UNDERSTANDING URBAN TRANSFORMATION AS AN INTERDISCIPLINARY PROCESS
The backlane project is a synergetic research project based on studies in energy efficiency, urban connectivity, pedestrian movement, historic stock analyses and urban diversity studies. The combined expertise has led to not only being able to showcase past and current situation of backlanes as multi-layered contested urban spaces, but has further triggered the team to propose a conceptual design vision for a specific backlane section in Rochor+ and to carry out a field study on the transformative potential in Boat Quay.
On the urban scale the aim of the project is to enhance the quality and usability of the backlanes, as studied in Rochor+ (8.9 ha), and to transform them to frequented pedestrian routes. The proposed vision focuses on how enhancing the climatical situation and connectivity of the backlanes could also result in more visually pleasing and commercially attractive backlanes.
On the micro scale the project serves as a test case for how a new technology, a hydraulic heat bus network for cooling purposes could be used to not only reduce energy consumption but also to enhance the outdoor comfort in the back lanes.

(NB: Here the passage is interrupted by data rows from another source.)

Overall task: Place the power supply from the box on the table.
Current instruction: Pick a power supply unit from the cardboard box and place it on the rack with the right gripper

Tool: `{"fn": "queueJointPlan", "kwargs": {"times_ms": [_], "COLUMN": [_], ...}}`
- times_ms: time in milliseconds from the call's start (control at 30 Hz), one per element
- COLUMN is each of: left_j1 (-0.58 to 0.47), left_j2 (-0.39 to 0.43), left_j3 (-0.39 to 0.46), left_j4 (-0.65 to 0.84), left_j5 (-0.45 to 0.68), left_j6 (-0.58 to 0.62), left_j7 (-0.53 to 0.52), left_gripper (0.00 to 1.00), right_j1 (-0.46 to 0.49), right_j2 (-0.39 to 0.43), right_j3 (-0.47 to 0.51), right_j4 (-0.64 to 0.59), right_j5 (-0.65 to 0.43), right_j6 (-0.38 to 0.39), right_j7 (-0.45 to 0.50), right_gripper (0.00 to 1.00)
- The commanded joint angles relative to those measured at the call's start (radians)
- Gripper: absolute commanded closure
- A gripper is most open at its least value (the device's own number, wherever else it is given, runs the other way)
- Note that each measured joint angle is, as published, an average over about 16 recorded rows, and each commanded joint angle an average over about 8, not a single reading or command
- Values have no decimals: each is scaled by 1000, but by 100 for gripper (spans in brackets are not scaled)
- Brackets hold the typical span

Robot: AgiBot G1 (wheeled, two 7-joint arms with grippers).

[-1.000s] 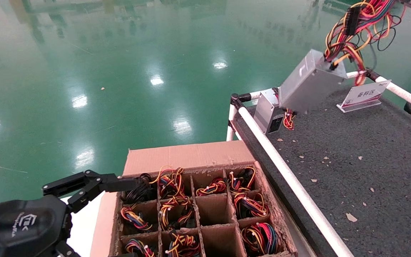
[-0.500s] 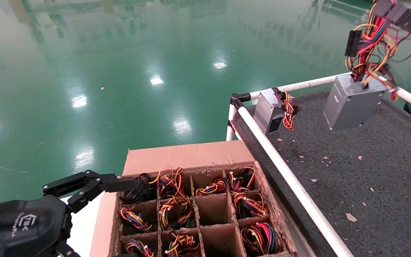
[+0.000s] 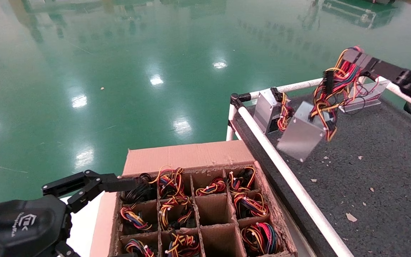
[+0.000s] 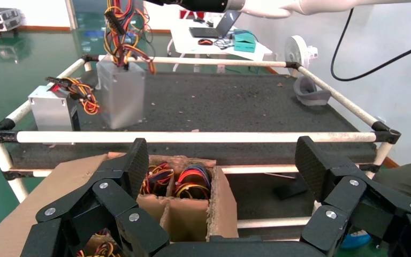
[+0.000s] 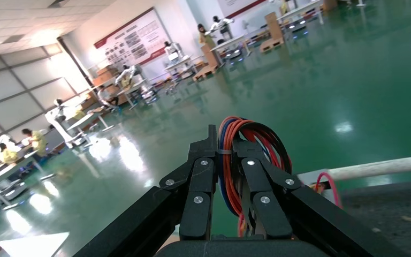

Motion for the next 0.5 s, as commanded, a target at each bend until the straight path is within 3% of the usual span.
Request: {"fn": "queueJointPlan", "kwargs": {"times_ms": [33, 500], "left_j1": [0, 0], "left_j2": [0, 0], "left_j3": [0, 0], "left_j4": [0, 0], "left_j5": [0, 0], "left_j6": [0, 0], "left_j7": [0, 0], "left_gripper": [0, 0], "right_j1": [-8, -42], "right_j2": [-7, -78], "right_j3": [0, 2], "right_j4": [0, -6], "right_j5": [0, 3], "right_j6": [-8, 58], "right_j7": [-3, -34], "right_gripper": [100, 100]}}
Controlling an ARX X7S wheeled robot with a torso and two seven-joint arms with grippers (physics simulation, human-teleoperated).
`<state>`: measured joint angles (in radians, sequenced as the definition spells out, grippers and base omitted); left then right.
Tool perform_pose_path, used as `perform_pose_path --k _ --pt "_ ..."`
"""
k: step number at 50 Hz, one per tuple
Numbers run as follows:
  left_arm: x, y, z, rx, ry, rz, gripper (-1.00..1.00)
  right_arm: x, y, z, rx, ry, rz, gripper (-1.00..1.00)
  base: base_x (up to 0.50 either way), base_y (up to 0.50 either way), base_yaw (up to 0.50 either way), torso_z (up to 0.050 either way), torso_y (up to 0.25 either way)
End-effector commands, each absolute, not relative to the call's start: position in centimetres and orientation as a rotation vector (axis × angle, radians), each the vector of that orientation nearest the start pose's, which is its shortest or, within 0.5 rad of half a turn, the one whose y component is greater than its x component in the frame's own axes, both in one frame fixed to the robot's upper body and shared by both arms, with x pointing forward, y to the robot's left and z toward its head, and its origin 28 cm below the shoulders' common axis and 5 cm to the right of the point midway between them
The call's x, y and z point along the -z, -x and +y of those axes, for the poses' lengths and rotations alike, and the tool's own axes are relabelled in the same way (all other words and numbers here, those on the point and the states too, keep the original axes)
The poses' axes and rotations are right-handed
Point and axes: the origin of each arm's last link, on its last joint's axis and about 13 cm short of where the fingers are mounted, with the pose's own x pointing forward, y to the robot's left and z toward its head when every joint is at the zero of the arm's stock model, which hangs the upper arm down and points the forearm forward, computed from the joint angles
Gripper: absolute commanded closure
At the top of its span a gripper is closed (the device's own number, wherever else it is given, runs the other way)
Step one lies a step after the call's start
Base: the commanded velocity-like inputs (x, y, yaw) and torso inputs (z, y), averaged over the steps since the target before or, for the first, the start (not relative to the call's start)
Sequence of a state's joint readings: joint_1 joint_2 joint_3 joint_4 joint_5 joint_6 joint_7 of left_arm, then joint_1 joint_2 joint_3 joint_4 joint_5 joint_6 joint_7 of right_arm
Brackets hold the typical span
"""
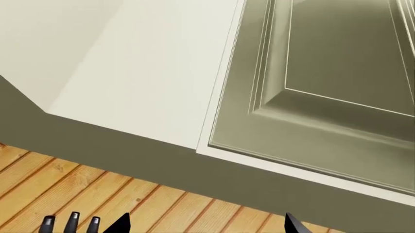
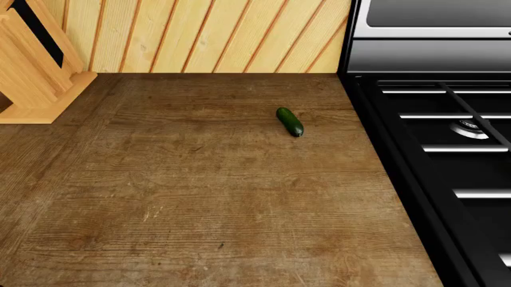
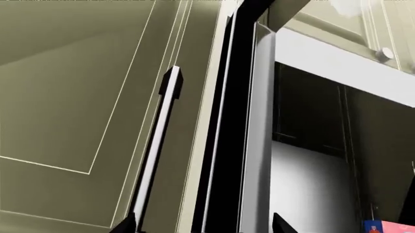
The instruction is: Close the microwave door
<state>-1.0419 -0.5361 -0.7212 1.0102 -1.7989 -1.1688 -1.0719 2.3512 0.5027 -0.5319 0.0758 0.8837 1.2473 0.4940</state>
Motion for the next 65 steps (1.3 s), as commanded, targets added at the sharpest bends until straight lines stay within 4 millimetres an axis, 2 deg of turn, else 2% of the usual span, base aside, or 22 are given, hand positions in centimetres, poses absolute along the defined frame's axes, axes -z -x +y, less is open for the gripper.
perform_pose_path --k 1,26,38,65 --pt "-32.6 -12.8 25.9 -0.048 0.242 -0.844 -1.00 -58.0 -16.0 -14.9 0.230 0.239 -0.759 -1.00 0.00 0.00 0.00 0.000 0.000" --pt "-32.6 -12.8 25.8 -0.042 0.240 -0.842 -1.00 -57.3 -17.8 -16.3 0.256 0.239 -0.694 -1.00 0.00 0.00 0.00 0.000 0.000" --pt "-32.5 -12.8 25.7 -0.041 0.239 -0.842 -1.00 -57.7 -17.9 -17.5 0.285 0.224 -0.677 -1.00 0.00 0.00 0.00 0.000 0.000" --pt "-32.4 -12.8 25.6 -0.036 0.235 -0.837 -1.00 -58.6 -18.1 -18.4 0.282 0.203 -0.691 -1.00 0.00 0.00 0.00 0.000 0.000"
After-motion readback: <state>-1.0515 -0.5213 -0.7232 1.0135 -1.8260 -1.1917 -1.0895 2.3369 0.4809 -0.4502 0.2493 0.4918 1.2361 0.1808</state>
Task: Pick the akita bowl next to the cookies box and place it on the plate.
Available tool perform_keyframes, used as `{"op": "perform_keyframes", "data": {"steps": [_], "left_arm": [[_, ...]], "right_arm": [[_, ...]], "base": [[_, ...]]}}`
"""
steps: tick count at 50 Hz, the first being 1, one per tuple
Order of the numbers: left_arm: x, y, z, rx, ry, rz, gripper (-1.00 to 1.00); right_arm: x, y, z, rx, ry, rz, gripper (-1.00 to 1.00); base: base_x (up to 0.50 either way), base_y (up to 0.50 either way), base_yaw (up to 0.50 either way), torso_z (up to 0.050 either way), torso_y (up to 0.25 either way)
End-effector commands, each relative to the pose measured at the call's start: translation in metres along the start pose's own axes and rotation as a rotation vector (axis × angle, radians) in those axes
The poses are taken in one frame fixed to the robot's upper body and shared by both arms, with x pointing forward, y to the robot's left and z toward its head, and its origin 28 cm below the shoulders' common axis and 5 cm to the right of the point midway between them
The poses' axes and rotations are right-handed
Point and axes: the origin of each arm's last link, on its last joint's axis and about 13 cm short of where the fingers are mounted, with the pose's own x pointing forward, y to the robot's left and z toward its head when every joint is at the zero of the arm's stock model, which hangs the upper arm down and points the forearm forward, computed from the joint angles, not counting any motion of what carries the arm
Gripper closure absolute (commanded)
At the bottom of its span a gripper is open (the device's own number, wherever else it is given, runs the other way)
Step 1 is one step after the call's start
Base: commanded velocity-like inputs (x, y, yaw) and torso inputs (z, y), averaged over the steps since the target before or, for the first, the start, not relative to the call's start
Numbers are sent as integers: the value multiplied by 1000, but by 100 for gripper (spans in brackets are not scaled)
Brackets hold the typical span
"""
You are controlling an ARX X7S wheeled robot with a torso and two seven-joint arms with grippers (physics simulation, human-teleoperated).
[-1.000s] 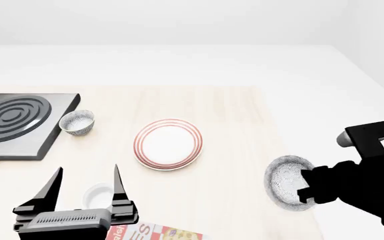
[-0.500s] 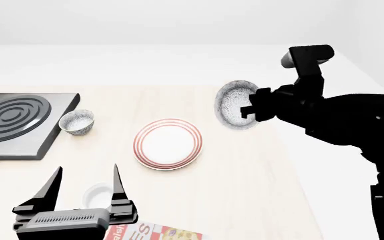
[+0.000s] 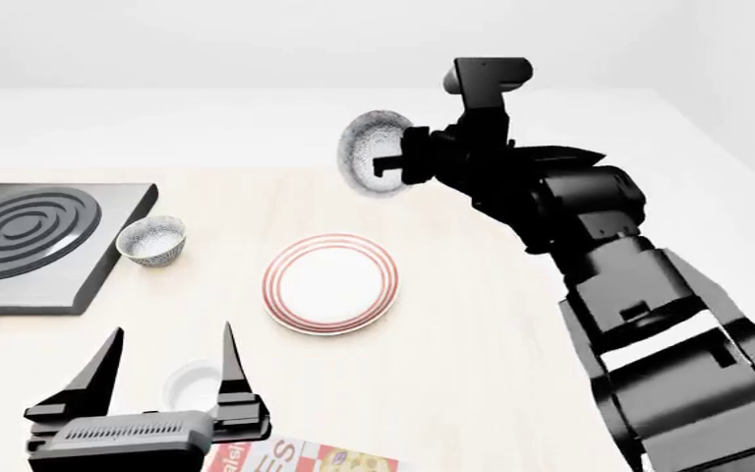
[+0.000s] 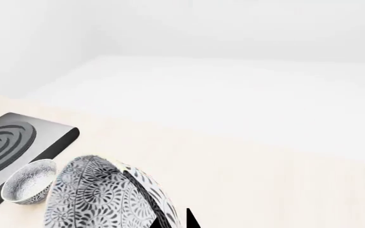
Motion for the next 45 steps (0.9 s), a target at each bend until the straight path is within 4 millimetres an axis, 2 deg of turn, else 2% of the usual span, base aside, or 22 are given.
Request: {"op": "perform_keyframes", "data": {"steps": [1,8,18,30,45], "left_arm": [[1,-1,-1,-7,1,-6,-100],[0,-1,-1,-12,5,-8,-100],[0,-1,-2,-28,-7,-12,-100],[1,-1,-1,-19,-8,-9,-100],[-1,-1,-3,-22,2,-26,-100]], "right_arm": [[16,9,-8,-15,-87,-36,100],[19,17,-15,-29,-72,-17,100],[21,25,-23,77,-26,30,100],[23,33,-34,103,-7,82,100],[23,38,-37,109,6,94,100]], "base": [[0,0,0,0,0],[0,0,0,0,0],[0,0,0,0,1],[0,0,0,0,0],[0,0,0,0,-243]]}}
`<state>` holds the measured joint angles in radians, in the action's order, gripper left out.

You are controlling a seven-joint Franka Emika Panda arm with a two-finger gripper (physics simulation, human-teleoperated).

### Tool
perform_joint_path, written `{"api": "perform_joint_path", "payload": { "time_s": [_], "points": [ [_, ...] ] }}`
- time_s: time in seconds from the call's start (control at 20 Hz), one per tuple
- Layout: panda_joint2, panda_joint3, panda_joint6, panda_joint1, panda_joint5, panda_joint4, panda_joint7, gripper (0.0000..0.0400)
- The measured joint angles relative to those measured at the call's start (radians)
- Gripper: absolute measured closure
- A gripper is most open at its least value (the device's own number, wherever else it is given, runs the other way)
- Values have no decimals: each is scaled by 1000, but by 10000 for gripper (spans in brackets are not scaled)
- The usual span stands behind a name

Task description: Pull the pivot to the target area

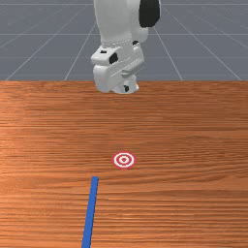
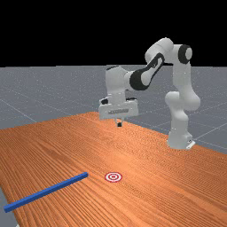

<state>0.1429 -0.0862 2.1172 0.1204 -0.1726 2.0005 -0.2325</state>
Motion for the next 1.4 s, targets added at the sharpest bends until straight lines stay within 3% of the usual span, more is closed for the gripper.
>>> {"api": "perform_joint_path", "payload": {
  "time_s": [0.05,0.2,0.3,0.35,0.4,0.5,0.55,0.6,0.7,0.75,0.8,0.85,0.95,1.0,1.05,1.1,1.2,1.25,1.4],
  "points": [
    [10,2,35,-7,43,-6,31,400],
    [61,1,-12,-6,38,-81,30,400],
    [59,10,-13,-23,121,-84,93,400],
    [61,9,-13,-22,113,-87,87,400],
    [42,1,89,-10,49,-28,31,400],
    [91,8,90,-18,57,-40,90,400],
    [118,-12,101,6,-15,-36,-20,400],
    [120,-3,228,-9,37,23,14,400],
    [159,-2,249,-11,40,28,15,400],
    [175,20,211,-35,111,6,78,400],
    [180,18,217,-33,102,8,70,400],
    [202,-13,196,2,6,-23,-11,400],
    [245,-12,173,-1,17,-90,-1,400],
    [280,-35,140,24,-39,-142,-46,400],
    [307,-34,127,22,-32,-185,-38,400],
    [300,-3,196,-12,43,-166,18,400],
    [331,-5,217,-12,42,-208,15,400],
    [374,23,116,-40,100,-297,70,400],
    [446,13,72,-33,69,-414,74,400]
  ]
}}
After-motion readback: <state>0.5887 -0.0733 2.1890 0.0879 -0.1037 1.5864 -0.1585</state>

Shophouses, a common building type in cities of the South East Asian region, are low-rise row houses with a sheltered arcade facing the main street. Their front façades in ROCHOR+ shine brightly and in full colour and are protected by the heritage board. In the 19th century shophouse rows in Singapore were built back to back with the main entrance as single access. As a solution to insanitary conditions from carrying human and other waste though the main hall backlanes were introduced since the 1920s, which provided access from the rear.
Today the backlanes generally utilised for support activities of the major economic activities on the main streets such as waste disposal and delivery. As soon as we step into these backlanes, we are met by hundreds of split type air-conditioners. Not only are these air-cooled condensers inherently energy inefficient but they also create a very hot and noisy environment, rendering them uncomfortable for pedestrian and other activities. Surveys in Little India and Kampong Glam have show only sporadic alternative uses e.g. where backlane transform on varying private – public scales to attractive outdoor terraces or private gardens.
The heat bus
We suggest a novel technical solution, the HEAT BUS SYSTEM based on the LOW EXERGY design paradigm, which not only reduces energy use by 50% but also ameliorates the thermal microclimate by introducing water-cooled condensers connected to a central cooling tower. The additional infrastructure, a water-based network, is simple and cheap because the water is pumped at temperatures close to outdoor temperatures, omitting the necessity for insulation. The suggested design variation is a prototypical example of applying the HEAT BUS SYSTEM to a horizontal setting of a backlane. Combined with vertical high-rise solutions, this system may be adapted to any kind of urban typology in the tropical climate.
Parallel to the innovative heat bus system the team proposes certain urban design interventions e.g. creating greater connectivity through the backlanes and planting small trees for additional shading. Planting small trees for additional shade will create better thermal outdoor comfort. These shaded areas will not only protect pedestrians from the sun but also reduce the heating up of the hard concrete surfaces, such as road and walls, preventing them from reradiating that heat to pedestrians. Together the proposed initiatives will upgrade the backlane fabric and will transform the backlane into a space that will fosters PEDESTRIAN MOVEMENT, social encounters but also new economic activities in the future.
Reclaiming Backlanes in Boat Quay
The research project “Reclaiming Backlanes in Boat Quay” is a partnership between FCL and Singapore River One, a not-for-profit organisation responsible for managing and enhancing the Singapore River precinct. The study assesses the current conditions in these particular backlanes and develops potential future scenarios that entail both urban design and energy efficiency interventions.
On the micro scale the project serves as a test case for how the heat bus system could be used to not only reduce energy consumption but also to enhance the outdoor comfort in the backlanes in this specific area. On the urban scale the aim of the project is to enhance the overall walkable connectivity of this neighbourhood to the adjacent CBD and riverfront promenade. Furthermore transforming the quality and usability of the backlanes results in more commercially attractive and visually pleasing backlanes.
First outcomes of this research project have been exhibited as part of the “Re:imagining Cities – Urban Design Research in Singapore,” exhibition at the URA Centre in September/October 2014. The objective for the next phase of the project – RECLAIMING BACKLANES – is to establish the feasibility and develop design visions for specific sites in Singapore.